Reno se inclinó hacia el hombre y comenzó a desinfectar primero la herida en su sien. A pesar de estar inconsciente, el tipo frunció ligeramente el ceño. Reno hizo presión por algunos segundos, y al final colocó un apósito en su frente.

Estaba por terminar de vendar su mano cuando el sujeto abrió los ojos y se incorporó con brusquedad.

—¿Qué me estás haciendo? —preguntó a la defensiva, mirando a Reno con desconfianza—. No te me acerques —dijo y retrocedió aún sentado.

Todos nos pusimos de pie al ver lo alterado que estaba.

—Tranquilo —intervino Iván, intentando mediar la situación.

—¿Que me tranquilice? —cuestionó el sujeto. —Ella me atravesó la mano con una flecha —dijo señalando a Reno— y tú me diste un puñetazo en el rostro —apuntó a Julia—, así que no esperen que esté en buenos términos.
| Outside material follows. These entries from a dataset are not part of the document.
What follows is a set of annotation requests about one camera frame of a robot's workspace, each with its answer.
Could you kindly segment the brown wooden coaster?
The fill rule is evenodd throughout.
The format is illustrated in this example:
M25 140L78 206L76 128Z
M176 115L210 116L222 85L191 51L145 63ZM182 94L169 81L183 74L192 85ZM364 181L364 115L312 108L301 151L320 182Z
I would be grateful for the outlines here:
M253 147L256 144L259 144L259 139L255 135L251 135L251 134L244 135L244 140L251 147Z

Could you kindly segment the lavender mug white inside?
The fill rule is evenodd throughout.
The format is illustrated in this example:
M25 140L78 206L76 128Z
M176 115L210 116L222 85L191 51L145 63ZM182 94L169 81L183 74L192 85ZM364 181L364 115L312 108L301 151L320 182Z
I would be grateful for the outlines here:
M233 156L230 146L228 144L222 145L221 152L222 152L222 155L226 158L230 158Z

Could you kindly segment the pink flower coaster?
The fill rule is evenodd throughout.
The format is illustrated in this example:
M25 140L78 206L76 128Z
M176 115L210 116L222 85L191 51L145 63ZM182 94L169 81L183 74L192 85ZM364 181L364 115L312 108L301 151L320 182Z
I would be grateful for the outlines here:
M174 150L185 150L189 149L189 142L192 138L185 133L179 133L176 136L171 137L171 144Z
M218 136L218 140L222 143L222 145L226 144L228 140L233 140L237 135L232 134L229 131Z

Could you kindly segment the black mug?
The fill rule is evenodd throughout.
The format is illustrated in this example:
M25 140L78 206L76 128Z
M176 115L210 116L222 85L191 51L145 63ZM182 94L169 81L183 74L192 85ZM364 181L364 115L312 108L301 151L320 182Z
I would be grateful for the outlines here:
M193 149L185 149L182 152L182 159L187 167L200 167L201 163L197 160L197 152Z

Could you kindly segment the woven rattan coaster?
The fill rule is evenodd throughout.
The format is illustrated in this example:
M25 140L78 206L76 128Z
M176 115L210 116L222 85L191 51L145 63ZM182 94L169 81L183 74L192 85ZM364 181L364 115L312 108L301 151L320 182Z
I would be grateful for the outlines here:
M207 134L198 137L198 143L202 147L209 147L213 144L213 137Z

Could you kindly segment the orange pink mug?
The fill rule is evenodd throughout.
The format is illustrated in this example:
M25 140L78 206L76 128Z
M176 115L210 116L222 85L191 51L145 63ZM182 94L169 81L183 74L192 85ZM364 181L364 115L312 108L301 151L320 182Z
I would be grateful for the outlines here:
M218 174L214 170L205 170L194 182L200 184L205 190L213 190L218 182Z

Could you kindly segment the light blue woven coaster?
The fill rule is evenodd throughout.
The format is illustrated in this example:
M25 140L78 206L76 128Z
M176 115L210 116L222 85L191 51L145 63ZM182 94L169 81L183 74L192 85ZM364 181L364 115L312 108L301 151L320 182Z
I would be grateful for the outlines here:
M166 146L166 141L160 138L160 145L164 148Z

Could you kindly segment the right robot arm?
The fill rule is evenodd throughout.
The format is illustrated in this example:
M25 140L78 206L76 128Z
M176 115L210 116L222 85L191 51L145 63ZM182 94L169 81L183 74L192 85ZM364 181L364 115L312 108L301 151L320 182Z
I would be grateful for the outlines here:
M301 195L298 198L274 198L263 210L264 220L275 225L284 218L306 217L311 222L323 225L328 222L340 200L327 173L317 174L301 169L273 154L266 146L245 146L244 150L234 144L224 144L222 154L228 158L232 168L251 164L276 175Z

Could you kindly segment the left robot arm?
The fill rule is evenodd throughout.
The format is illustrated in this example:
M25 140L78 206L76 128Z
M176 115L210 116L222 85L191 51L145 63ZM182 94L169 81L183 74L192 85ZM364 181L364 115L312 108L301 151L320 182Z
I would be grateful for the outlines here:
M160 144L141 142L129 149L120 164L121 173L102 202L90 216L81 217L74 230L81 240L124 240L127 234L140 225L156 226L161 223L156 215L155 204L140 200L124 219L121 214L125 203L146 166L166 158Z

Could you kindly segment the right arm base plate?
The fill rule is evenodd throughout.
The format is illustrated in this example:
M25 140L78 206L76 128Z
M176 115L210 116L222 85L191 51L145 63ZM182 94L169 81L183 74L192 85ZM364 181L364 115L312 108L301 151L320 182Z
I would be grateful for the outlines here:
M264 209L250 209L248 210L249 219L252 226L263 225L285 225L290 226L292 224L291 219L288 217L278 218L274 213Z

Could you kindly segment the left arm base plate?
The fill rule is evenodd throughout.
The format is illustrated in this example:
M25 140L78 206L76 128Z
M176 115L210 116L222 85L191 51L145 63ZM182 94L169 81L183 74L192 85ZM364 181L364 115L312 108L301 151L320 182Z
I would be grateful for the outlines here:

—Te recuerdo que me apuntaste con el arma primero —dije con indignación y el sujeto comenzó a buscar su pistola y su daga—. Ni siquiera te esfuerces, no somos tan estúpidos como para arriesgarnos a que nos ataques. Además, deberías estar agradecido con ellos dos —miré a Iván y luego a Reno—; si no fuera por su ayuda, seguirías tirado allá afuera o, peor aún, convertido en un zombie.

—Bueno, no recuerdo solicitar su apoyo —respondió con enojo.

—Qué tremendo idiota eres —solté estresado.

—¿Cómo me llamaste? —contestó, poniéndose de pie con agresividad—. Voy a matarte.

—¡Ya fue suficiente! —habló Iván con tono firme.